The below remarks are extracted from the documentation of a tool we use in our consulting practice, which includes data management/publishing services for U.S. government customers. The extract is from a discussion of how the tool can optionally format XML for human-readability *without* polluting the data with spurious new whitespace. Then it digresses to more general considerations in a NOTE which is directly relevant to the JSON vs. XML question.
It all boils down to a simple question: will the data ever be used outside its current known applications and/or software? If the answer is "No", then JSON is probably the right choice. If the answer is "Yes", then XML is certainly a better choice, but then the questions arise: "Whose perspective on the data should be baked into it?", and "Who will pay the cost of baking it in?"
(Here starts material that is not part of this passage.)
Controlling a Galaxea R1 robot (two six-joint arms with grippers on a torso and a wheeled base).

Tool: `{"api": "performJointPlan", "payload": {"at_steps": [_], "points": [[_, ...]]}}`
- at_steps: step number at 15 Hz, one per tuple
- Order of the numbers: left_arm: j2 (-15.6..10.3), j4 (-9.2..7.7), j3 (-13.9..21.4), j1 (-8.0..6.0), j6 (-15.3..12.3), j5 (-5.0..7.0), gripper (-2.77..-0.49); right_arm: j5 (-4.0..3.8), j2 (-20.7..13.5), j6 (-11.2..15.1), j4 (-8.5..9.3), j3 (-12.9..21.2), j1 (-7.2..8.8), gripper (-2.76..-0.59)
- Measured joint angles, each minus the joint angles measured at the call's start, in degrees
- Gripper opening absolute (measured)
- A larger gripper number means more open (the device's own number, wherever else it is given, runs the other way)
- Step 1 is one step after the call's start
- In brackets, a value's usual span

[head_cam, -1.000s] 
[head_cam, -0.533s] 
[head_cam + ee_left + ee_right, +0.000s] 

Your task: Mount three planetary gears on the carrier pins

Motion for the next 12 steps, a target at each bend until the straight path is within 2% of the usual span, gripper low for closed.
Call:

All best wishes for you and for humanity's ongoing invention of civilization, which depends on the longevity of knowledge,
Steve Newcomb srn@coolheads.com
In consideration of the haphazard way in which XML data are sometimes processed in the real world, one may with some justification worry about how a given XML document may someday be understood, especially when whitespace is significant. [This tool's] use of
markup characters for all readability-whitespace moots the criticism of XML that JSON is easier than XML to read and use for data interchange on account of the fact that, in JSON, all whitespace is intrinsically explicit and not subject to subsequent diddling when parsed, even when JSON data are elegantly formatted for readability.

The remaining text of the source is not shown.